● TASK ITEM: Print the data below exactly, but only the lines from the one containing "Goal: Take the" down to the one containing "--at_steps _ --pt", inclusive.

Records from a data collection:
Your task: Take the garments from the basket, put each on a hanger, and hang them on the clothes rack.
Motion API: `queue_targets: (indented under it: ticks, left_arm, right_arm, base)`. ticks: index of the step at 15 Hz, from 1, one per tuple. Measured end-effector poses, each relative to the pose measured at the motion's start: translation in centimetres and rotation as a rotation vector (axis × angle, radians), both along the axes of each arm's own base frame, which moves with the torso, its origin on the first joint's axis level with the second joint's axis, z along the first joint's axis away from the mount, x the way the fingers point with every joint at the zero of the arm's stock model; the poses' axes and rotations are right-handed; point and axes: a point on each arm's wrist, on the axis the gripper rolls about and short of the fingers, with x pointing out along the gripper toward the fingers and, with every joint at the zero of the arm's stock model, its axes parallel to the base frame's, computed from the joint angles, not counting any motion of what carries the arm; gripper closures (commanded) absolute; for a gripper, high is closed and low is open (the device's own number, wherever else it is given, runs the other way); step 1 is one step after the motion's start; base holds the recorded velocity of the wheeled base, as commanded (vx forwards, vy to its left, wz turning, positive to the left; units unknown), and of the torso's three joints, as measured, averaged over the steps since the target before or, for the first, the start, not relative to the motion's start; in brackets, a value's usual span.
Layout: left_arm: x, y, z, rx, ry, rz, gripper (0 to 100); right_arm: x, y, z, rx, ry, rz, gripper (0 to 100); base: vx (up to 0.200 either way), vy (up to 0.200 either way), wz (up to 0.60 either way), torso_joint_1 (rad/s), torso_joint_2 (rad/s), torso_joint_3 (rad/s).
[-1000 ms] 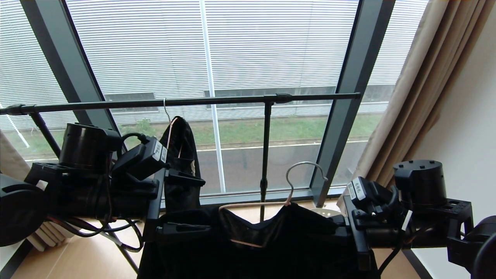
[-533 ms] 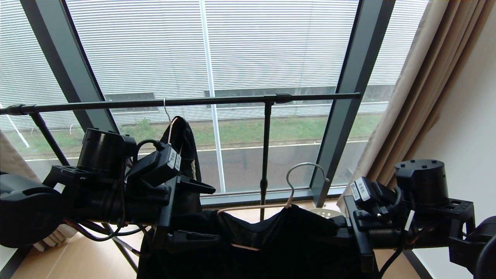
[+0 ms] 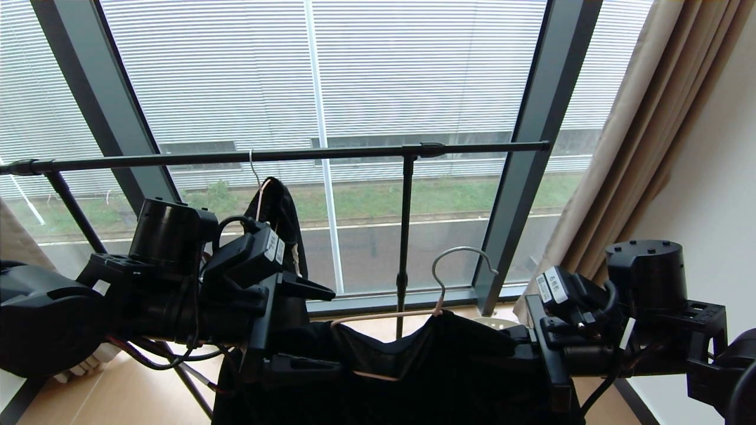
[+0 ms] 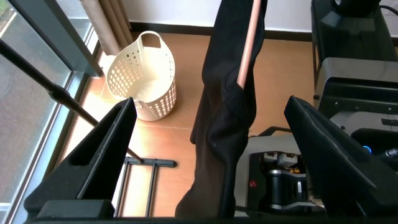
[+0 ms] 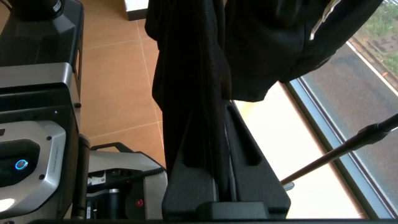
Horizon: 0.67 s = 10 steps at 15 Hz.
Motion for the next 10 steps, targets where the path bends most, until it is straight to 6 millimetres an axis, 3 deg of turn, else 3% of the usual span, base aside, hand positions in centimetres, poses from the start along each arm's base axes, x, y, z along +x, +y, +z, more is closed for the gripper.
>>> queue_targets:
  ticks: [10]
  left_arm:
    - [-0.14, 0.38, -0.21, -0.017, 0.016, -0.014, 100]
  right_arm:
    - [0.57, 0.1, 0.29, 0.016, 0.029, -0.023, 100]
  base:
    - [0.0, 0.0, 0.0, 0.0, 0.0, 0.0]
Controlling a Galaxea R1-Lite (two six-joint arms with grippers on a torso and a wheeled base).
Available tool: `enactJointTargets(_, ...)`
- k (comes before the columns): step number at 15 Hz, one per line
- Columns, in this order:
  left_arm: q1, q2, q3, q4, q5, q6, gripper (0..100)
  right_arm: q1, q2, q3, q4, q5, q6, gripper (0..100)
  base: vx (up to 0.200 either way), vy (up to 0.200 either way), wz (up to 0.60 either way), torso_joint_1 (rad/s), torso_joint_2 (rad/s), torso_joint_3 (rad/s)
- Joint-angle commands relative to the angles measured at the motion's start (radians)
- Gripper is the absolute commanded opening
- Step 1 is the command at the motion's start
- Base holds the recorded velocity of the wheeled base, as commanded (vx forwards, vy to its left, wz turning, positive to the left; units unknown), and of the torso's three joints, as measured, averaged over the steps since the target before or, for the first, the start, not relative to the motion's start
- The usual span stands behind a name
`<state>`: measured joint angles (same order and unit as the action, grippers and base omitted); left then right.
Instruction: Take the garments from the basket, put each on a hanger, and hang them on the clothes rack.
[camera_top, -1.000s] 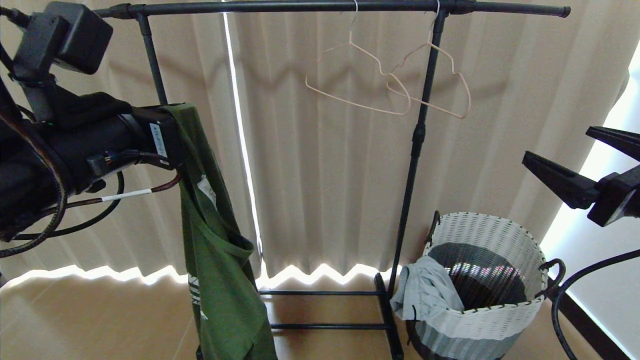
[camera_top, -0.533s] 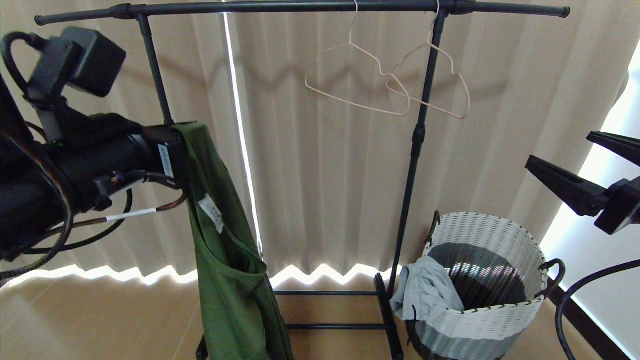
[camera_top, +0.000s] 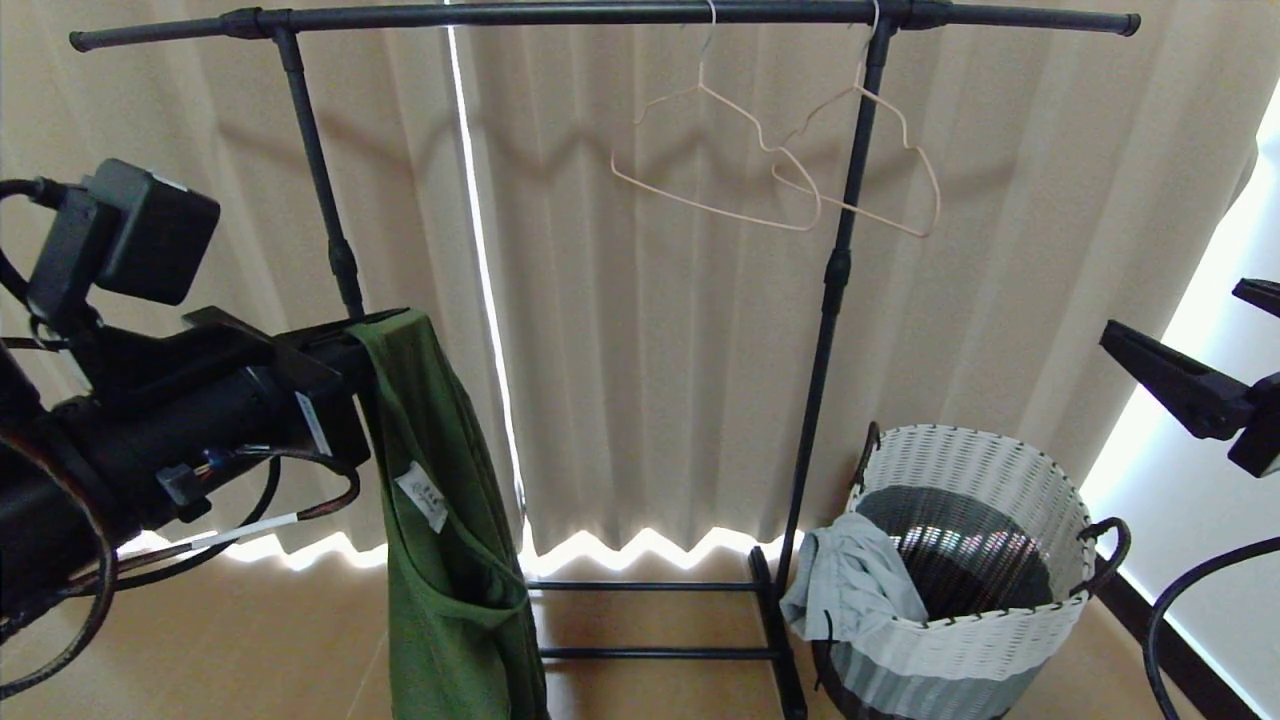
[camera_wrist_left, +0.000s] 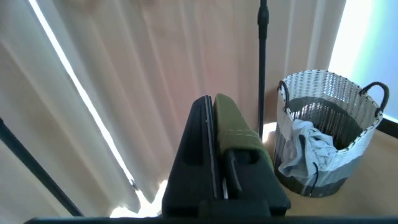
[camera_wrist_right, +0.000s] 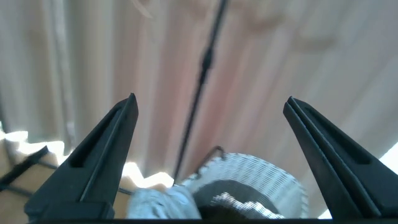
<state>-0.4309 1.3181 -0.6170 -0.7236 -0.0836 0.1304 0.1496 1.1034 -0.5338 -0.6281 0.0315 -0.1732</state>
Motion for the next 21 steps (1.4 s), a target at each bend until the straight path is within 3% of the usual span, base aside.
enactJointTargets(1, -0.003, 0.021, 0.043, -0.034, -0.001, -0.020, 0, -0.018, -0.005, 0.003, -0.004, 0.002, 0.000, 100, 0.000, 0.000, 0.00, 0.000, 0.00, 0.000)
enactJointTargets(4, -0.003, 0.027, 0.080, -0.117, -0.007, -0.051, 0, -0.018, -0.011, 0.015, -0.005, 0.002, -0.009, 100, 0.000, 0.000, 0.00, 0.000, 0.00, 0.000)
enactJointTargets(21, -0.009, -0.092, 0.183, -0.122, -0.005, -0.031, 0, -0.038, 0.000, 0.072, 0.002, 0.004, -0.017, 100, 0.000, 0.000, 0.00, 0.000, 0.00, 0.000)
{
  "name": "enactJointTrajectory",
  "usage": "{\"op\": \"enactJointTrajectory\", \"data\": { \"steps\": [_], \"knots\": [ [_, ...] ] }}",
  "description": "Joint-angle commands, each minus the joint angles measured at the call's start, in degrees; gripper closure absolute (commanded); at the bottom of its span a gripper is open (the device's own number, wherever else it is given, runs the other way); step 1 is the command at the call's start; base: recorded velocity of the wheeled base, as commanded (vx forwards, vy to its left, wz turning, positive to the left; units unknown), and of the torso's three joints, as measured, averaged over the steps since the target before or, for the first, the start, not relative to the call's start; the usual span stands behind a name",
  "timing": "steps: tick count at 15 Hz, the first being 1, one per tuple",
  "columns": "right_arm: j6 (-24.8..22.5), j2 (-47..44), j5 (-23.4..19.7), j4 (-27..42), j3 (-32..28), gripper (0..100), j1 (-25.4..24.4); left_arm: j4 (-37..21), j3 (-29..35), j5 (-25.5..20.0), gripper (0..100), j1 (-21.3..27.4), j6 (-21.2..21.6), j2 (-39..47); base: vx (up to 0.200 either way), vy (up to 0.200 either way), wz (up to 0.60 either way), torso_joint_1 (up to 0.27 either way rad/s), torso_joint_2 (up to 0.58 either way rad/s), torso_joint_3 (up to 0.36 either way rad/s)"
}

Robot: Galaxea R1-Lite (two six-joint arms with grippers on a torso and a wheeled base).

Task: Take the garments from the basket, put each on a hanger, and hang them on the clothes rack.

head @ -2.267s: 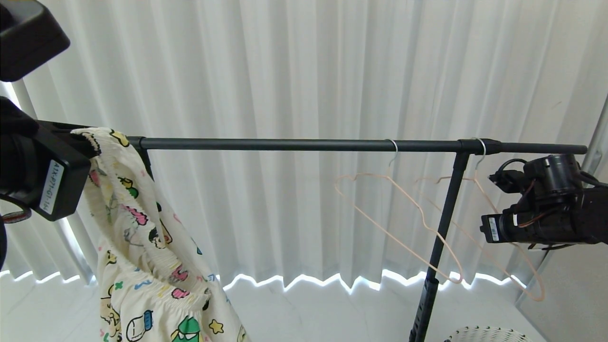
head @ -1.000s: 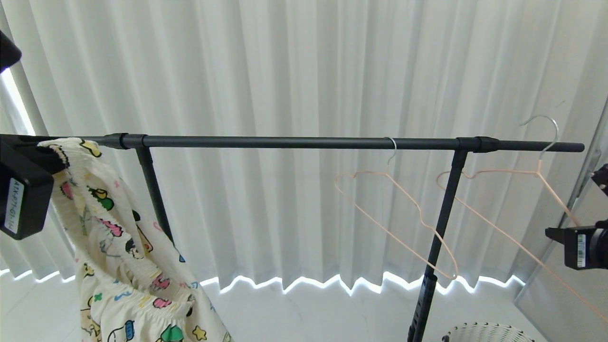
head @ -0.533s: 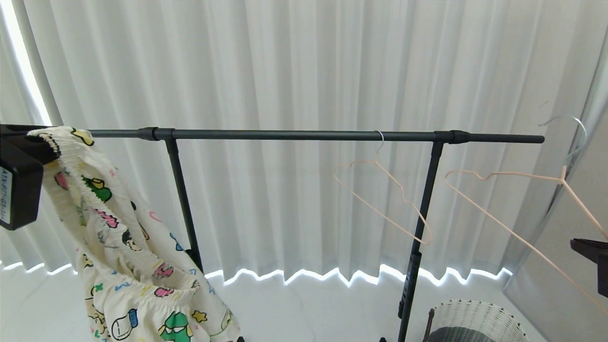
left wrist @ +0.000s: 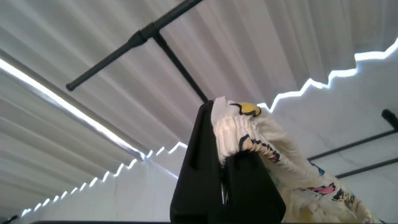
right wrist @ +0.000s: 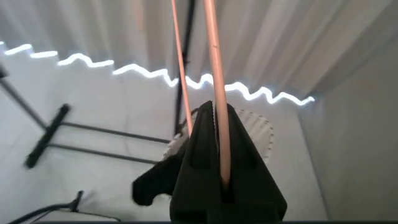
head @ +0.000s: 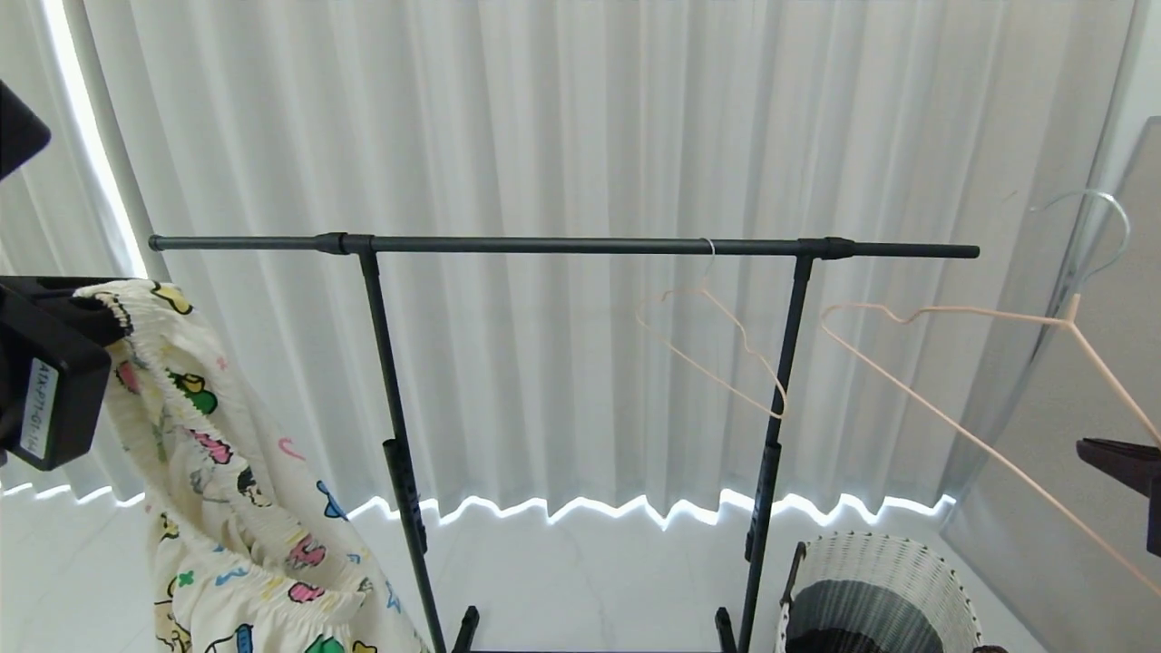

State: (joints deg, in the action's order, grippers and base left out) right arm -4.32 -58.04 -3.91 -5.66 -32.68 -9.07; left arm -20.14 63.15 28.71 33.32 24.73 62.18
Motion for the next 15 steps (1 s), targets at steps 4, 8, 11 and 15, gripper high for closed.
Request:
{"op": "enactJointTrajectory", "data": {
  "steps": [4,8,11,15],
  "knots": [
    [0.62,-0.41,-6.28,-0.06,-5.46,100,-4.73,0.01,-2.85,-0.06,100,-0.53,-0.21,0.13,-0.050,0.000,0.00,0.002,0.00,-0.001],
    [8.36,-2.25,-6.37,-2.61,-6.69,100,-17.21,0.19,-5.75,-0.23,100,-2.29,-9.62,3.12,0.000,0.000,0.00,0.000,0.00,0.000],
    [12.40,-3.04,-6.37,-2.96,-6.69,100,-27.32,0.10,-1.62,-0.06,100,-4.05,-21.57,10.41,0.000,0.000,0.00,0.000,0.00,0.000],
    [16.97,-8.85,-6.28,-5.51,-6.52,100,-38.92,0.10,8.22,0.21,100,-4.84,-30.18,22.37,0.000,0.000,0.00,0.000,0.00,0.000]
  ]
}}
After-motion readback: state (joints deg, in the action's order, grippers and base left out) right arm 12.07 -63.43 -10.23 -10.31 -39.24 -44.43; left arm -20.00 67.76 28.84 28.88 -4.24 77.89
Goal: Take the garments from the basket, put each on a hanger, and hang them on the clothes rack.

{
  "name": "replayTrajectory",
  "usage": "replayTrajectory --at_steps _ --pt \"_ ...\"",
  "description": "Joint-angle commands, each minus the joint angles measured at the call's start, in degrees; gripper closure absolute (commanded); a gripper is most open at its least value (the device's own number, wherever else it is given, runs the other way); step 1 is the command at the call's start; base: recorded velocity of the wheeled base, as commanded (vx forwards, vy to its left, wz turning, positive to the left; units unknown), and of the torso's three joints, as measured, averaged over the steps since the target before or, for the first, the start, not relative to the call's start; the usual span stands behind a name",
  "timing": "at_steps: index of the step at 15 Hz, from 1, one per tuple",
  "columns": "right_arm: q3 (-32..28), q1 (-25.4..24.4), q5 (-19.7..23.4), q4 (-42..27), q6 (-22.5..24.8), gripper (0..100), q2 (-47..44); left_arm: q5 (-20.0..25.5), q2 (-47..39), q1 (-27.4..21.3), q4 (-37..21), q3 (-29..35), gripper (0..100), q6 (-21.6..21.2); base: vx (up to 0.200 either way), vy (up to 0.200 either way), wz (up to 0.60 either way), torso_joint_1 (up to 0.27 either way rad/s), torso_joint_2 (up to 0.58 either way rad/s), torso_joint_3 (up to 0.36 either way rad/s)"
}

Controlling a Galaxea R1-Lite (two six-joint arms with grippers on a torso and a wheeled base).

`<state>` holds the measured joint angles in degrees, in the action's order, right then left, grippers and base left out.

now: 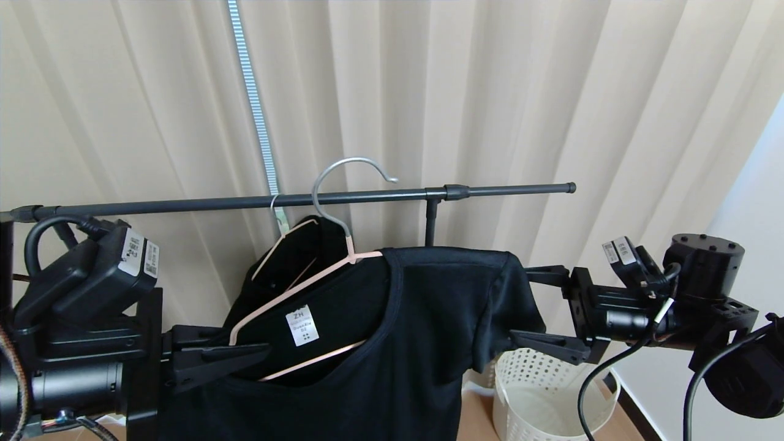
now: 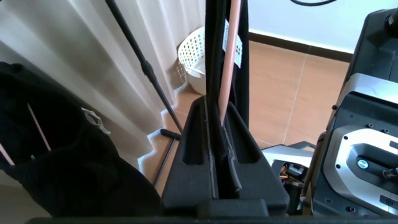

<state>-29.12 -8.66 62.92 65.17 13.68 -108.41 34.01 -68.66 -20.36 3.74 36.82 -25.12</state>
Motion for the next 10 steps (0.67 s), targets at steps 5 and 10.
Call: replayTrajectory --at_steps 5,10 --pt "-2.1 1.3 -0.4 0.0 0.7 100 -4.5 0.0 1.5 0.6 -0.1 -1.0 100 0.0 0.0 0.0 0.0 0.0 0.0 0.0" --pt "-3.5 4.7 -1.6 0.0 0.7 100 -4.4 -0.1 2.5 0.8 -0.1 -1.3 100 0.1 0.0 0.0 0.0 0.0 0.0 0.0"
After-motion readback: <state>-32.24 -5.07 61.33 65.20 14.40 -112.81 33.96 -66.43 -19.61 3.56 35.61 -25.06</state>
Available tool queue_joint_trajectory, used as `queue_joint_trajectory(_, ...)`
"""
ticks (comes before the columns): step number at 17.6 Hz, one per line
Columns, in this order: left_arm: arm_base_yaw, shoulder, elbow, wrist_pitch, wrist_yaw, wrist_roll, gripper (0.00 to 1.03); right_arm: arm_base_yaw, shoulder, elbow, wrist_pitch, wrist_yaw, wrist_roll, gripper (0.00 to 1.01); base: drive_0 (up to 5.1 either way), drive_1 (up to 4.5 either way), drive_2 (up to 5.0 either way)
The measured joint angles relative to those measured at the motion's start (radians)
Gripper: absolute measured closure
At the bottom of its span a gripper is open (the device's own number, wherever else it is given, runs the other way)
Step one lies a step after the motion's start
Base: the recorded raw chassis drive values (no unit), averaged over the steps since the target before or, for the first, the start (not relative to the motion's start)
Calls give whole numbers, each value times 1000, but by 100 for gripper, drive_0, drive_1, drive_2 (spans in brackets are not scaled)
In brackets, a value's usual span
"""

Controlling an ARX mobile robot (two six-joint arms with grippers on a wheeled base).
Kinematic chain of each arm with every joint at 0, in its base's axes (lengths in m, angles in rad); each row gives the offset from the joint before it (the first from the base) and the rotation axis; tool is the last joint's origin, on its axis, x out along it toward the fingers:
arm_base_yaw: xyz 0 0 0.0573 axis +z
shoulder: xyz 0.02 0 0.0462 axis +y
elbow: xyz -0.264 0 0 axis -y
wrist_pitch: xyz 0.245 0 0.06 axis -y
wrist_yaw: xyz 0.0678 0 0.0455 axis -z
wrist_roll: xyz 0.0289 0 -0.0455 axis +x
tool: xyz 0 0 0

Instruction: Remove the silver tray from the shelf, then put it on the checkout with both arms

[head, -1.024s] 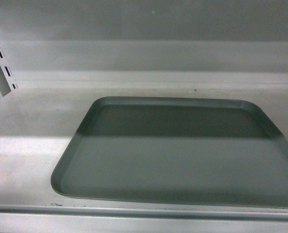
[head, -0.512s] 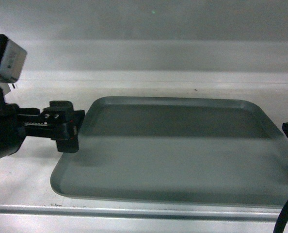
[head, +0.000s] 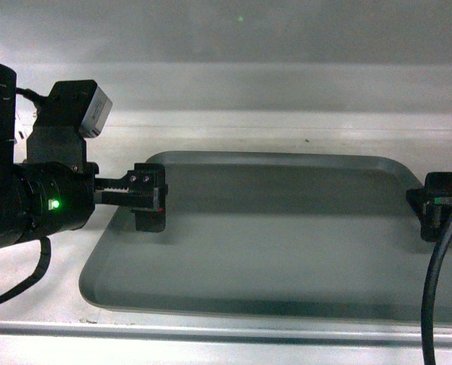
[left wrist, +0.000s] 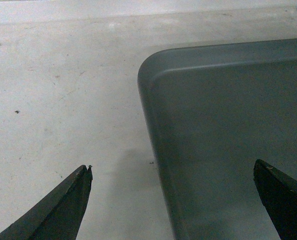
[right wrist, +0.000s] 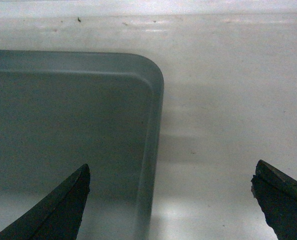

● ANSWER TO THIS TASK:
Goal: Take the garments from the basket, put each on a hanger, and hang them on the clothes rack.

{
  "name": "replayTrajectory",
  "usage": "replayTrajectory --at_steps _ --pt \"_ ...\"",

No more is needed for this exercise.